Our copy was obtained from GitHub, The installation involves the following.

sudo apt install aclocal doxygen texinfo bison help2man
sudo apt install autoconf
sudo apt install automake
autoreconf --install
automake
./configure --prefix=/usr/local
make install

The first line was suggested by ./missing --help and at least doxygen and texinfo are helpful.

PASCAL

The download is a .zip file, but the OpenBLAS provided does not work so we do

unzip PASCAL
cd PASCAL
wget https://sourceforge.net/projects/openblas/files/v0.2.20/OpenBLAS%200.2.20%20version.tar.gz
sed 's/xianyi-OpenBLAS-48f06dd/xianyi-OpenBLAS-6d2da63/g' installScript.sh > st.sh
bash st.sh

where we download the latest version 0.2.20 from SourceForge and use a revised installation script taking this into account. We still have to do one more thing, the issues are to do with

ln -s libopenblas.so.0 libblas.so.3
ln -s libopenblas.so.0 liblapack.so.3

and we simply replace -s with -sf and bash st.sh again, saying (N)one when prompting for unzip OpenBLAS again.

DEPICT

This is furnished with the following steps,

wget http://www.broadinstitute.org/mpg/depict/depict_140721.tar.bz2
tar jxf depict_140721.tar.bz2

pip2.7 install intervaltree
pip2.7 install pandas

This compressed tar ball also has the associate databases nevertheless its formidable 3GB size prevents us to pre-install them. Latest update is available from GitHub which would need invoke Java IDE such as NetBeans to compile.
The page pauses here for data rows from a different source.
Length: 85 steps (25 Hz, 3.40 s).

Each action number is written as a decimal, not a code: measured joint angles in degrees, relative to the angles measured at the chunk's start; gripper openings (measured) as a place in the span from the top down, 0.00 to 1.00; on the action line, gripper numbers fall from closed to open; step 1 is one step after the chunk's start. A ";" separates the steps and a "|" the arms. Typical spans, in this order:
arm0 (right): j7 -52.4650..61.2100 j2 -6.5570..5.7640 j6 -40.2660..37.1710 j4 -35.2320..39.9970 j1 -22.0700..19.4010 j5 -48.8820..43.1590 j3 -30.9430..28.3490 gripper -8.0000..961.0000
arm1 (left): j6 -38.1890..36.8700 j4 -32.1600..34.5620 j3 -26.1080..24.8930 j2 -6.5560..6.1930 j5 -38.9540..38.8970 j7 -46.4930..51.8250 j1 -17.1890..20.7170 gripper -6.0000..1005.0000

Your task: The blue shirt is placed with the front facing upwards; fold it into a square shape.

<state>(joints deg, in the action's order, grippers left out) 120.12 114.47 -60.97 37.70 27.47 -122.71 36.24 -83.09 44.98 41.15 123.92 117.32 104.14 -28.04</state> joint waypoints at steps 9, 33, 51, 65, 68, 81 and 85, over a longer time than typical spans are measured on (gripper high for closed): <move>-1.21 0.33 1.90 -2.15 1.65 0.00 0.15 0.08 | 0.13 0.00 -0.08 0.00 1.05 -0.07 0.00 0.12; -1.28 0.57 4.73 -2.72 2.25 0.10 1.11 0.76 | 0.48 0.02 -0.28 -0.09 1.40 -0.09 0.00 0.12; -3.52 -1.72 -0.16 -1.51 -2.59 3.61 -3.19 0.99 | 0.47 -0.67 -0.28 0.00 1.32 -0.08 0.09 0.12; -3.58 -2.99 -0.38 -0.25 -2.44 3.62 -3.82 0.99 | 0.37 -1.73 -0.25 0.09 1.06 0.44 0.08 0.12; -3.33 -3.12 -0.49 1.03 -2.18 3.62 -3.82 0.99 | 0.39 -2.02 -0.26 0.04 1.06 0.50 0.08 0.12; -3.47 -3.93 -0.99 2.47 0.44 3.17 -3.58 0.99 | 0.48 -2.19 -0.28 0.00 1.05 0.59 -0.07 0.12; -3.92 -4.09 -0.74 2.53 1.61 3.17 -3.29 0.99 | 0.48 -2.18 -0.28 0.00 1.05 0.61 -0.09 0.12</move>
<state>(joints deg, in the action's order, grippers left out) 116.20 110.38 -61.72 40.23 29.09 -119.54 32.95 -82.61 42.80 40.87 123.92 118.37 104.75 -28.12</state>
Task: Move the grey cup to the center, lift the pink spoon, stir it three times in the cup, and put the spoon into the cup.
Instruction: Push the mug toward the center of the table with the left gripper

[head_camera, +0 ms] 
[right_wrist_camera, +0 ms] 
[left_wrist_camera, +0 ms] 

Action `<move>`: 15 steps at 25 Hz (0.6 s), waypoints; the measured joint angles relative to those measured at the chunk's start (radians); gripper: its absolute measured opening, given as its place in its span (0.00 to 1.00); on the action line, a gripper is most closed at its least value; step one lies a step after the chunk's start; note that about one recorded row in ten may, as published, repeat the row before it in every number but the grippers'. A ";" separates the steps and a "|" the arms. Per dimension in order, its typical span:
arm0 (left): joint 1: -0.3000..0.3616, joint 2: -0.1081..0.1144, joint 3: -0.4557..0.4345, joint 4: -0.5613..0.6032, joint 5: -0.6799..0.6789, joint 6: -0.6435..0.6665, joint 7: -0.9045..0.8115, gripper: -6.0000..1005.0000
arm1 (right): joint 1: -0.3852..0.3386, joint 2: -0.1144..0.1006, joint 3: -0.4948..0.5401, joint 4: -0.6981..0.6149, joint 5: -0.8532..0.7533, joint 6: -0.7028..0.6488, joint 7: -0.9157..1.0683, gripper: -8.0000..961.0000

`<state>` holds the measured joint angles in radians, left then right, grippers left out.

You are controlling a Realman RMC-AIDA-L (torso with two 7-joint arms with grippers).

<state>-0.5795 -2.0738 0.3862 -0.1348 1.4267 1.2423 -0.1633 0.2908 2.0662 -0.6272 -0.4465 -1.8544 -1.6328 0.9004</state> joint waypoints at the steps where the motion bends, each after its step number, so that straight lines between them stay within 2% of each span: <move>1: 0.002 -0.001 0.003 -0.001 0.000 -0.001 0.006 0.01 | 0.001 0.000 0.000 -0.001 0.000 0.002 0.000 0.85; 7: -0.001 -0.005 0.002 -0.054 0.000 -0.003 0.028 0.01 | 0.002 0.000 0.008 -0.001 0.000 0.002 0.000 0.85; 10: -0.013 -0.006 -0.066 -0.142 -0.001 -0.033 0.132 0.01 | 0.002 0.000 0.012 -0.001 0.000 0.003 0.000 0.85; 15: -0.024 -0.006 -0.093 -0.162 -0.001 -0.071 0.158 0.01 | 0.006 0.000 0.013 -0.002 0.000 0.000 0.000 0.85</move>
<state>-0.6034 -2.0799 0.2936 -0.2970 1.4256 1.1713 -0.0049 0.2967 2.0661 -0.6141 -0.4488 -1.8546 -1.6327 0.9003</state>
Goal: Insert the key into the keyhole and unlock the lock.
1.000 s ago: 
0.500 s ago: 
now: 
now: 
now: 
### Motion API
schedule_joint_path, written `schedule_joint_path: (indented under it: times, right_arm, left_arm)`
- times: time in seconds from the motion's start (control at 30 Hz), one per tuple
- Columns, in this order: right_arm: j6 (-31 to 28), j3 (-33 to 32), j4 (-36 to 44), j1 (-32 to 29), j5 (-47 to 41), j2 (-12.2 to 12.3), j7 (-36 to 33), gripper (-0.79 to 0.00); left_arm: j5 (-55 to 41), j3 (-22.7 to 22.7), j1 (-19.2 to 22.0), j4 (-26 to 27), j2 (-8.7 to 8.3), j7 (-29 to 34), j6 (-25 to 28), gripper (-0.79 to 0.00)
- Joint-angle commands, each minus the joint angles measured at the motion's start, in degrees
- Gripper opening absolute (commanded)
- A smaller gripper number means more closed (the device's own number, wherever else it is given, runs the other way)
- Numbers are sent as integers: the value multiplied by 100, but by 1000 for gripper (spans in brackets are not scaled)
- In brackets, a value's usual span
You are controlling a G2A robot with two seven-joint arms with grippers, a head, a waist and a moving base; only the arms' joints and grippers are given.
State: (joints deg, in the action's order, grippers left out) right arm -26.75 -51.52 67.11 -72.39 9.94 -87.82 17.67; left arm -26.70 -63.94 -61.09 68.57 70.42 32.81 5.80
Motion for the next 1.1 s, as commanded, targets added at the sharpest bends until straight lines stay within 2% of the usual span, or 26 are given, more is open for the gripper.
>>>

Oddly, the example provided by the software only works upto four tissues it would need some guesswork to use the whole reconstitute genesets and our configuration file has already done so. We also used the database reported in the DEPICT paper.

FINAL REMARK

The last section is heavy-going nevertheless critical. It avoids packaging large software such as DEPICT and then installing into our .vdi, especially volume of other software (not necessarily with their associate databases) reaches 20GB.